Groups Sue Biden Admin for Threatening ‘Climate-Imperiled’ Wildlife With Drilling Permits
Citing a trio of federal laws, environmental organizations sued the Biden administration on Wednesday for further jeopardizing “climate-imperiled species” by issuing more than 3,500 oil and gas drilling permits on public lands in New Mexico and Wyoming.
“The Biden administration is literally drilling away the climate,” declared Jeremy Nichols, director of the Climate and Energy Program at WildEarth Guardians, one of the groups behind the new suit, filed in a federal court in Washington, D.C.
U.S. President Joe Biden has come under fire from campaigners for not only failing to deliver on climate-related campaign pledges—including a vow to end new federal fossil fuel leasing—but also outpacing his predecessor for permit approvals during his first year in office.
“Today’s lawsuit is about enforcing the reality that more oil and gas extraction only stands to fuel the climate crisis, contrary to the promises of President Biden,” Nichols said Wednesday.
The lawsuit targets Biden’s Interior Department and an agency within it—the Bureau of Land Management (BLM)—as well as the leaders of each, arguing that the administration’s drilling permit approvals violate the Endangered Species Act, the Federal Land Policy and Management Act, and the National Environmental Policy Act.
“Fossil fuels are driving the extinction crisis, and the Bureau of Land Management is making things worse by failing to protect these imperiled species,” asserted Brett Hartl, government affairs director at the Center for Biological Diversity, another group behind the case.
“The agency’s cursory approval of more than 3,500 drilling permits contradicts President Biden’s pledges to address the terrifying threat of climate change,” said Hartl. “Every new well takes polar bears and many other species one step closer to extinction.”
Kyle Tisdel of the Western Environmental Law Center, who filed the suit Wednesday, highlighted the disconnect between the need for climate action now and the administration’s decisions.

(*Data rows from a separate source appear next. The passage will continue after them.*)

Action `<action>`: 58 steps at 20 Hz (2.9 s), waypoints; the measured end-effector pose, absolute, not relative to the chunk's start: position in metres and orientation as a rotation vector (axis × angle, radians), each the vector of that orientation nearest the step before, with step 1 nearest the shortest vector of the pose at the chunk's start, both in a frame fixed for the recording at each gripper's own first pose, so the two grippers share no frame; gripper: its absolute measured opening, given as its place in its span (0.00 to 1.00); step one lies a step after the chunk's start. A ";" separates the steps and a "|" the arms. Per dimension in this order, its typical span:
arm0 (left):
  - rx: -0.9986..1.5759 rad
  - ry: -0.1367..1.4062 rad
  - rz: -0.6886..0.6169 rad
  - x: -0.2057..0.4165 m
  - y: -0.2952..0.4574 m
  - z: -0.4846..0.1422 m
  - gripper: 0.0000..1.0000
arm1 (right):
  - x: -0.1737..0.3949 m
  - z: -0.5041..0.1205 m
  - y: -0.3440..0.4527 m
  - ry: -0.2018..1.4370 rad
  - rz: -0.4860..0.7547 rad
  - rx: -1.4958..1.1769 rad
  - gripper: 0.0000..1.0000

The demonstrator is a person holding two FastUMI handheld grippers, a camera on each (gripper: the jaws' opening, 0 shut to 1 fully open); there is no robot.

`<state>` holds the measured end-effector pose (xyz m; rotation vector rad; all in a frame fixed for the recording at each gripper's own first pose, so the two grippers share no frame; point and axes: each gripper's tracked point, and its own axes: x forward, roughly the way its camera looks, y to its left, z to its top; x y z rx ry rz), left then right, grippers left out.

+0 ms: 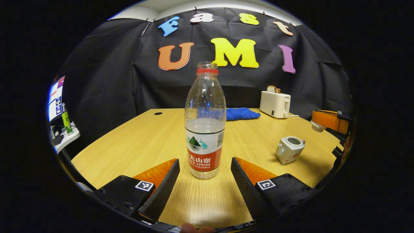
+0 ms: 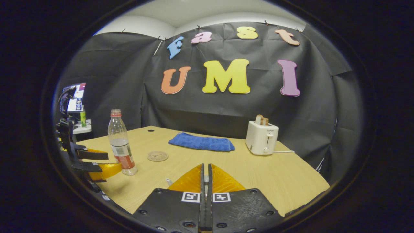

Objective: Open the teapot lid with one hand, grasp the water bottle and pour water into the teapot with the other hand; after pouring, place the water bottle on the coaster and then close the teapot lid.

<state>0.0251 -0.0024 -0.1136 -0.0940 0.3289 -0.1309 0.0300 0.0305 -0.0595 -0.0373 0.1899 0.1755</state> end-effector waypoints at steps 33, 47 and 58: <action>0.621 0.568 -0.334 0.030 0.003 -0.105 0.76 | 0.009 -0.070 -0.027 0.222 0.151 0.005 0.00; 1.219 0.510 -0.376 0.039 -0.040 -0.083 0.75 | -0.001 -0.084 -0.066 0.233 0.127 0.047 0.00; 1.490 0.550 -0.336 0.055 -0.038 -0.072 0.75 | -0.006 -0.089 -0.083 0.234 0.113 0.066 0.00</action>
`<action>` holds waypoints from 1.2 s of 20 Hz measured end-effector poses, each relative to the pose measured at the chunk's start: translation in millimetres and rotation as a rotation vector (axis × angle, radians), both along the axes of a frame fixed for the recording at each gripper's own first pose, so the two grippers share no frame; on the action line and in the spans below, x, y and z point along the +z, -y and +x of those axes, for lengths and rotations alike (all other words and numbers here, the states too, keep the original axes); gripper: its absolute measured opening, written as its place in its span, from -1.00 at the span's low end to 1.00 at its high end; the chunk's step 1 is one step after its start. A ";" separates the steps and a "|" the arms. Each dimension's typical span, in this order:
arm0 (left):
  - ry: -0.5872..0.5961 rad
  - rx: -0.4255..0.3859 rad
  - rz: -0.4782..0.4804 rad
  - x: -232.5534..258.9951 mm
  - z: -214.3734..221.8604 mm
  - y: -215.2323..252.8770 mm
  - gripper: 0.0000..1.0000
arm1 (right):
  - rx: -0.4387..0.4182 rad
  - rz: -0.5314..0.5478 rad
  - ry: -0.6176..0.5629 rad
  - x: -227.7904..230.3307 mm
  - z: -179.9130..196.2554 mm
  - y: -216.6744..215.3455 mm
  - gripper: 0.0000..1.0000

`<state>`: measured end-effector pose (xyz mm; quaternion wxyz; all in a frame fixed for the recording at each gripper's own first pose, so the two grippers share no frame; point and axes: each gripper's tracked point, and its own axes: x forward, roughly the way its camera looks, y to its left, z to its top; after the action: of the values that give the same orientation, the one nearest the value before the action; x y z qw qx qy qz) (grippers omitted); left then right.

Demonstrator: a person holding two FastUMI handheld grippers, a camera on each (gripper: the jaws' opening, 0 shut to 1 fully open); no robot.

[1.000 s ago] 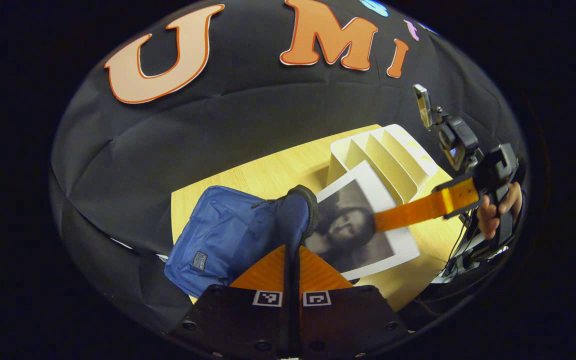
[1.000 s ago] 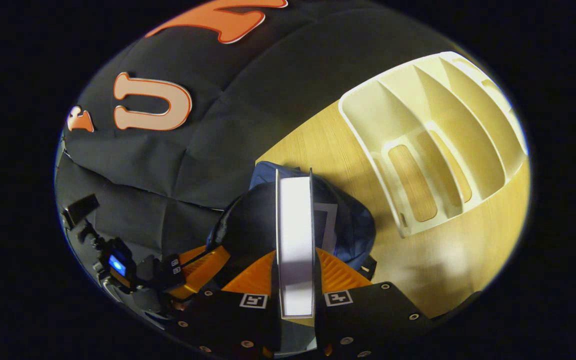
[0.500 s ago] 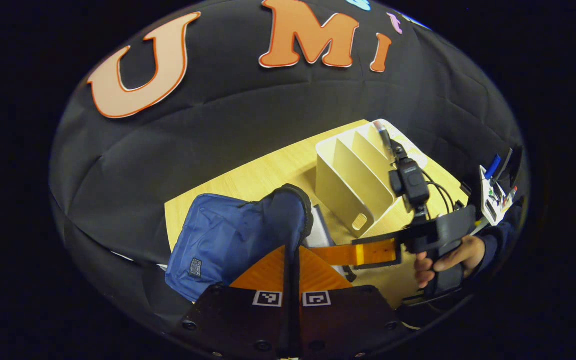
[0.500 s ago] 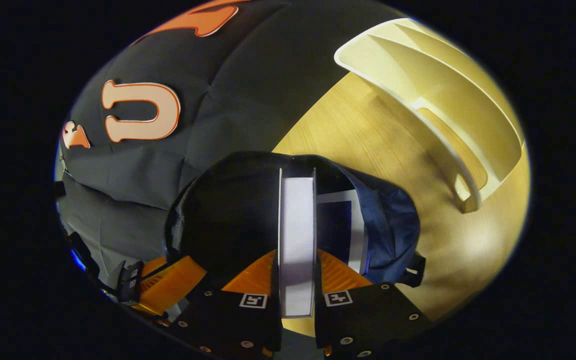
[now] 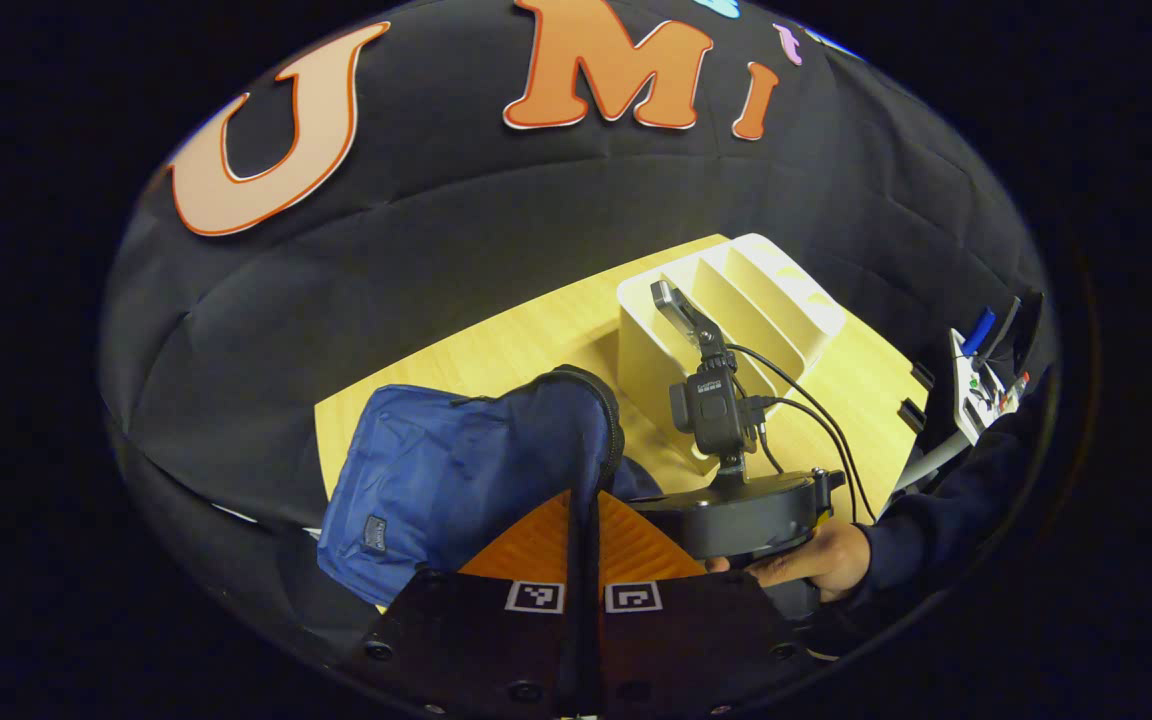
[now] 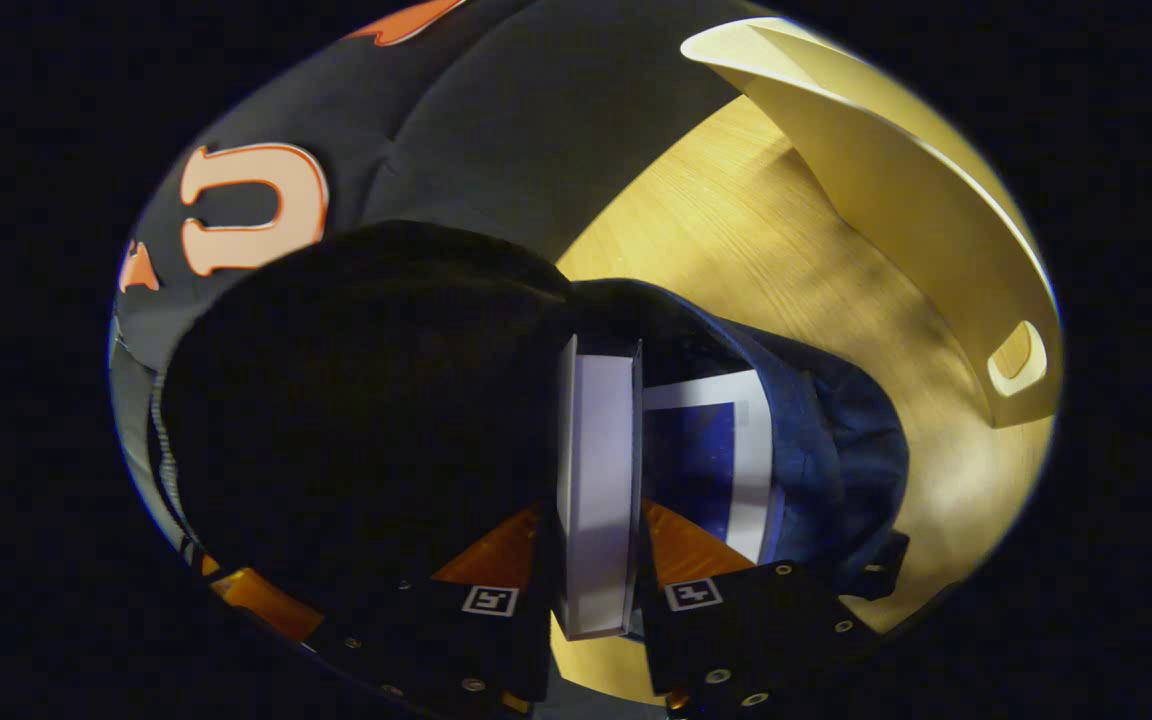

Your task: Open the schoolbag, grab two books from the bookshelf and put them into the schoolbag.

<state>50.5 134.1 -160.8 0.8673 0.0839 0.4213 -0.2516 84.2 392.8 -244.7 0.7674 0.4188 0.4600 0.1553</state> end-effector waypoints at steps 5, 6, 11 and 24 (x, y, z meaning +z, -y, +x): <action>-0.008 0.040 0.006 -9.0 5.6 -6.1 -0.98 | 0.095 -0.194 0.081 7.9 -4.6 27.8 0.87; -0.008 0.043 0.002 -8.7 4.6 -6.9 -0.97 | 0.099 -0.220 0.100 11.6 -3.8 37.2 0.73; -0.026 0.067 -0.002 -21.8 -3.1 1.3 -0.93 | 0.067 -0.308 0.170 40.2 -2.0 104.3 0.93; 0.048 0.131 -0.019 -18.0 -18.8 65.6 0.99 | -0.108 -0.574 0.452 131.0 -3.8 289.0 0.94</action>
<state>31.7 68.5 -178.8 0.8926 0.0540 0.4023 -0.1962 80.4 103.9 -113.8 0.9429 0.1653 0.2810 0.0681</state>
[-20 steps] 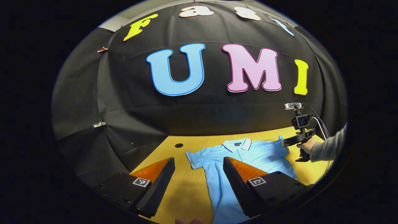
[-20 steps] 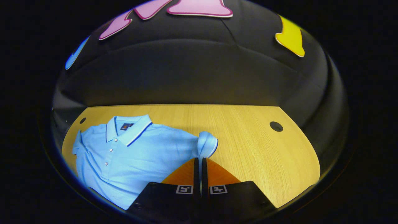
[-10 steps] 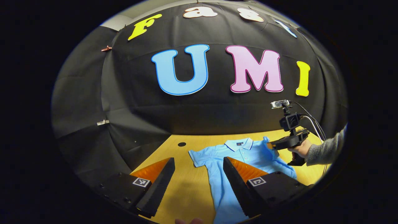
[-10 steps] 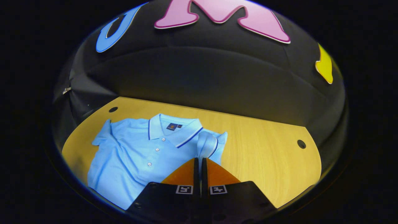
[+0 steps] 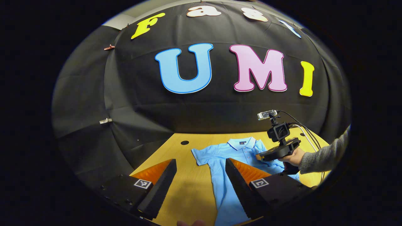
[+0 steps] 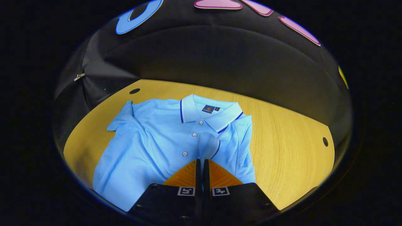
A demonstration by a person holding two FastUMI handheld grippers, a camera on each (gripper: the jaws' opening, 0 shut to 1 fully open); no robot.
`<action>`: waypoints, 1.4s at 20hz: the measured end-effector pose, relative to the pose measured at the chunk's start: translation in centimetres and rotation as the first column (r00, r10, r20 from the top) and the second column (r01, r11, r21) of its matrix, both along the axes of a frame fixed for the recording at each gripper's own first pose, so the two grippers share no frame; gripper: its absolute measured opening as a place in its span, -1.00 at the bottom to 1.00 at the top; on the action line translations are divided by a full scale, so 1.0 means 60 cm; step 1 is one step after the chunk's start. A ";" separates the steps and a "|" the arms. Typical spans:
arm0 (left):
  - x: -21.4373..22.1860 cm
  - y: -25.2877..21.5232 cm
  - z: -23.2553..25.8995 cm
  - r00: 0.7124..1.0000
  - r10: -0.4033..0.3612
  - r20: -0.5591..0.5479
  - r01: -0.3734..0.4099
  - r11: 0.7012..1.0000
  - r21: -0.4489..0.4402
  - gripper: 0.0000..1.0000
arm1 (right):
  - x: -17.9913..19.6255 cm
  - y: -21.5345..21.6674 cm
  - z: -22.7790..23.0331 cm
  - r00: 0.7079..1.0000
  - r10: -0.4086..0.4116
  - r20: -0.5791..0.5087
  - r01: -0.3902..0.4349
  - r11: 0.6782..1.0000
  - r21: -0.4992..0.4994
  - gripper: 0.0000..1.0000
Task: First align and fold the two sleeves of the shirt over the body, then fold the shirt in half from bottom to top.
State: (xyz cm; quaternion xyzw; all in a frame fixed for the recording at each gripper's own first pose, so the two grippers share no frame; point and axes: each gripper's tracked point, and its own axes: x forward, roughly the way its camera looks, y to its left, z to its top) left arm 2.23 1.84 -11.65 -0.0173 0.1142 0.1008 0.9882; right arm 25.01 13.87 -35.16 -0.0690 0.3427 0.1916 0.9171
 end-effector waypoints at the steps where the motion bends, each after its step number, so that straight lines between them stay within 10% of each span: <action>1: -0.001 -0.002 0.001 1.000 -0.003 -0.002 0.003 1.000 -0.001 0.97 | -0.007 0.002 -0.007 1.000 0.001 -0.019 -0.001 1.000 0.003 -0.90; 9: -0.002 -0.009 0.000 1.000 -0.015 -0.010 0.015 1.000 -0.004 0.97 | -0.015 0.009 -0.007 0.998 -0.007 -0.066 0.010 0.999 0.050 -0.77; 13: 0.000 -0.009 -0.003 1.000 -0.018 -0.017 0.018 1.000 -0.006 0.97 | -0.017 0.008 -0.004 0.997 -0.019 -0.077 0.025 0.997 0.068 -0.14; 16: 0.003 -0.008 -0.005 1.000 -0.017 -0.019 0.017 1.000 -0.007 0.97 | -0.014 0.008 0.010 0.998 -0.036 -0.057 0.043 0.992 0.121 -0.05; 19: 0.009 -0.007 -0.009 0.999 -0.023 -0.026 0.023 1.000 0.001 0.97 | -0.011 0.003 0.018 0.999 -0.038 -0.027 0.042 0.989 0.141 0.60; 28: 0.046 -0.015 -0.014 0.998 -0.050 -0.032 0.051 0.999 0.004 0.97 | -0.004 -0.026 0.146 0.980 -0.085 0.178 0.046 0.976 0.211 0.89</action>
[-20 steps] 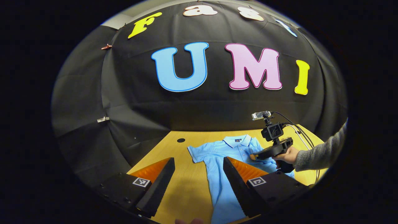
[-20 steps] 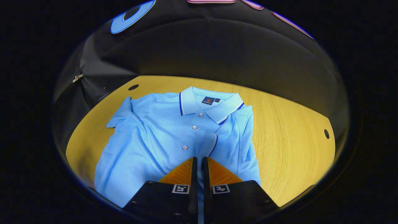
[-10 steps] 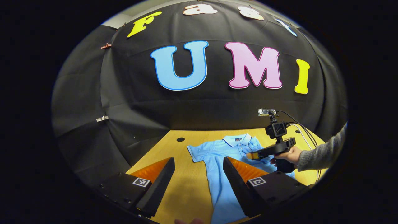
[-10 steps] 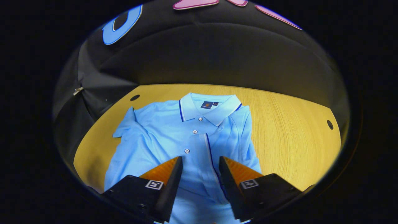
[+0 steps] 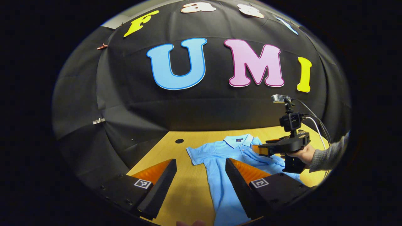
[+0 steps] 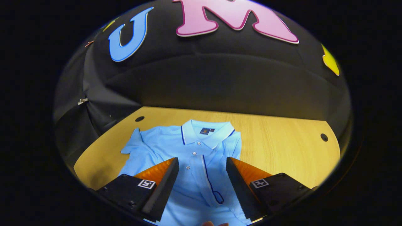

“The climate crisis is happening now, causing harms that are disproportionately felt by environmental justice communities, and it requires immediate action in order to maintain a livable planet,” Tisdel said, noting the federal oil and gas program’s planet-heating emissions.
“While President Biden has acknowledged the urgency of this crisis, it is time for action to align with rhetoric,” the attorney continued. “The Bureau of Land Management has admitted that continued oil and gas exploitation is a significant cause of the climate crisis, yet the agency continues to recklessly issue thousands of new oil and gas drilling permits, violating its duty to prevent unnecessary and undue degradation of public lands.”
The move comes as scientists highlight the connections between the climate emergency and biodiversity crisis, with one paper published earlier this month in the journal BioScience warning that “as the window to avoid far-reaching and irreversible impacts on people and nature rapidly closes, the current actions to address these global challenges are insufficient.”